4. Mobilisation générale Même le directeur général, Valéry Zuinen, prend la parole lors de cette incroyable séance du conseil provincial. Dans le même ton guerrier.
5. APPEL AUX INSTANCES NEUTRES Ce n’est pas à l’ONU que vont s’adresser les plaignants réunis autour du député maréchal Jean-Marc Van Espen, mais aux instances de déontologie journalistique, pour avis.
6. Désignation d'un traître En dehors du front, isolé, le groupe Écolo, dirigé par Georges Balon Perin. Parce que lui a un avis divergent sur les fameux appartements. Selon lui, on peut les vendre, il y a eu gabegie dans leur gestion. Les vendre, mais au bénéfice d'une forme de solidarité entre agents provinciaux. C'est son avis, et alors? Balon Perin juge durement les "propos méprisants" à l'encontre de la presse, à laquelle le député qui préside l'ASBL Service social du personnel, Richard Fournaux, n'a pas daigné répondre, à part par e-mail, malgré plusieurs sollicitations. Et maintenant, il se plaint, avec les autres? Le couteau entre les dents, Balon Perin désigne le Dinantais comme responsable de la gabegie dans la gestion des appartements, tout comme son chef de cabinet Xavier Mullens, administrateur délégué de l'ASBL.
7. L'escalade Le député provincial Richard Fournaux sort un arsenal non conventionnel pour répliquer au rebelle Écolo. Extraits de son assaut verbal: "Je ne savais pas qu'on pouvait être aussi perfide, Monsieur Balon Perin. C'est dégueulasse".
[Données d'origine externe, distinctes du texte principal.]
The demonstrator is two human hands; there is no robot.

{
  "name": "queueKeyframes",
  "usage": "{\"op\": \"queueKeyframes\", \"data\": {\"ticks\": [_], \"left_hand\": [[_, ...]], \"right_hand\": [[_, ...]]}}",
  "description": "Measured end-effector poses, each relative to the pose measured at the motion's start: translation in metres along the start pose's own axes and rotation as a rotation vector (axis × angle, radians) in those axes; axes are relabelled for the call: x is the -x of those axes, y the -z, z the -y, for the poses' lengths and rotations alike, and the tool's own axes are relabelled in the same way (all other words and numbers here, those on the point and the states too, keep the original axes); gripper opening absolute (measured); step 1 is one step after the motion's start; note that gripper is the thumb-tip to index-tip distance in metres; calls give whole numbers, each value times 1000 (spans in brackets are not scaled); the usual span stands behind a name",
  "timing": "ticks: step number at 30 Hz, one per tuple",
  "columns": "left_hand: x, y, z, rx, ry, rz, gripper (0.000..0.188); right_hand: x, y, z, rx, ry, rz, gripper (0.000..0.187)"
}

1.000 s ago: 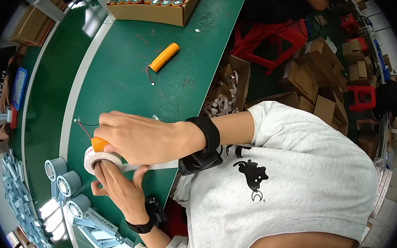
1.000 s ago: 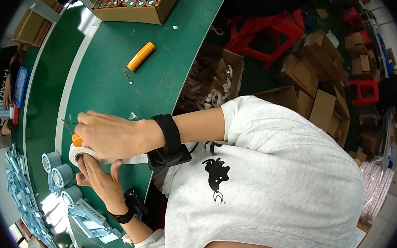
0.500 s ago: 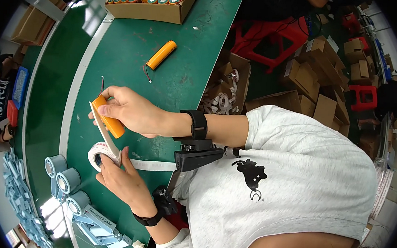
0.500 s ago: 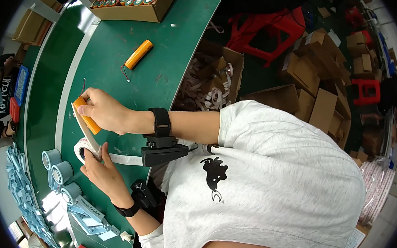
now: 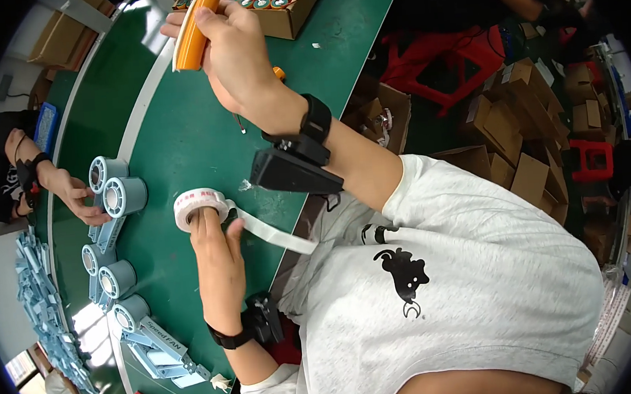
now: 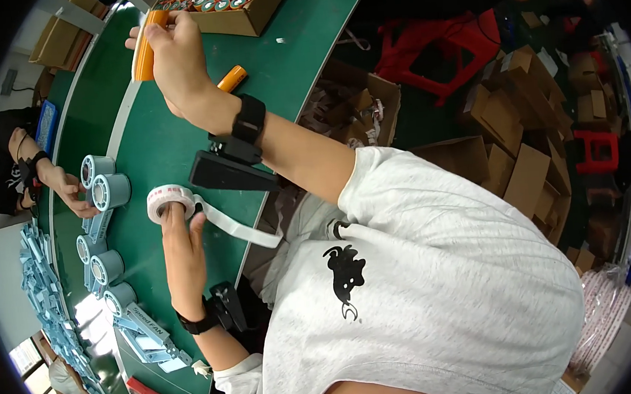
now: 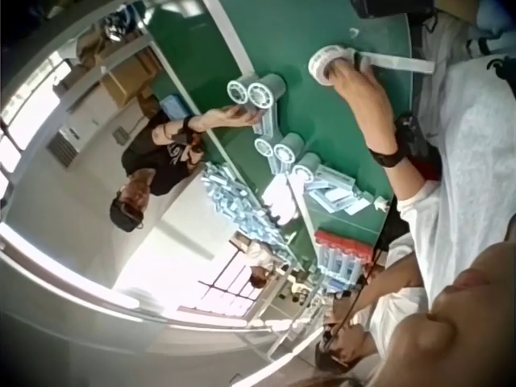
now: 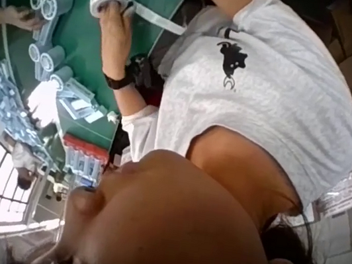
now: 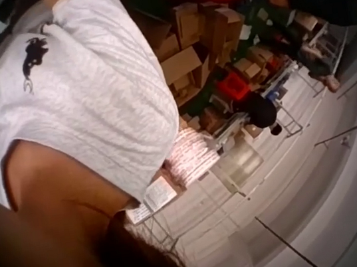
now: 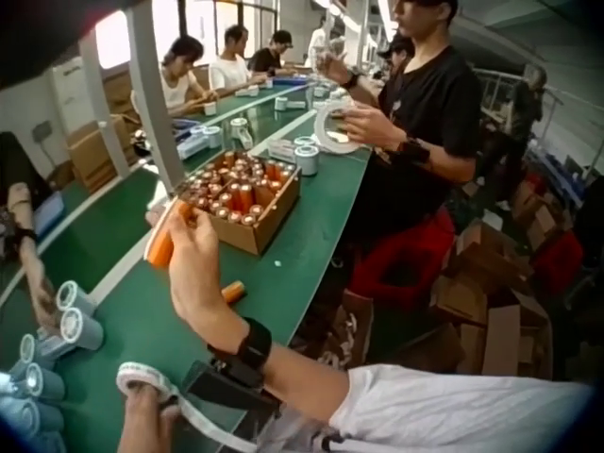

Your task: The person picks up a battery, applies a strip of tape to it, and presses the battery into a plastic fan housing before setting the unit aside. This process is repeated multiple times with other batteries and fan housings.

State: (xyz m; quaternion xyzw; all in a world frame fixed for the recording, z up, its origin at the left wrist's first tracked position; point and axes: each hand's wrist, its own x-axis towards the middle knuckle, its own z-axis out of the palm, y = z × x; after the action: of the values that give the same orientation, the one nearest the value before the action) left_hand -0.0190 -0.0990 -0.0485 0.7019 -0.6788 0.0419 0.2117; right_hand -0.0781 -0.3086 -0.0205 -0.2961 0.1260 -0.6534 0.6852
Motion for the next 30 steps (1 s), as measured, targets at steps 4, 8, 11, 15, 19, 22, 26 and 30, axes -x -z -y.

8. Pour en arriver à quoi? La majorité provinciale va demander son avis au CSA, le gendarme de l'audiovisuel, et au conseil de déontologie journalistique. Le chef de groupe du cdH, Étienne Bertrand, conseille de consulter parallèlement un bureau d'avocats. Précision: "Pas pour cette fois". Mais en cas de récidive future dans la vilenie alléguée, "au nom du personnel". Tout ça pour ça. Un "droit de réponse" sous forme de débat public, pour notre part, on n'avait jamais vu ça. Si vous voulez revoir cet étonnant épisode de la vie démocratique, l'enregistrement est accessible sur le site Web de la Province de Namur. Un moment d'anthologie.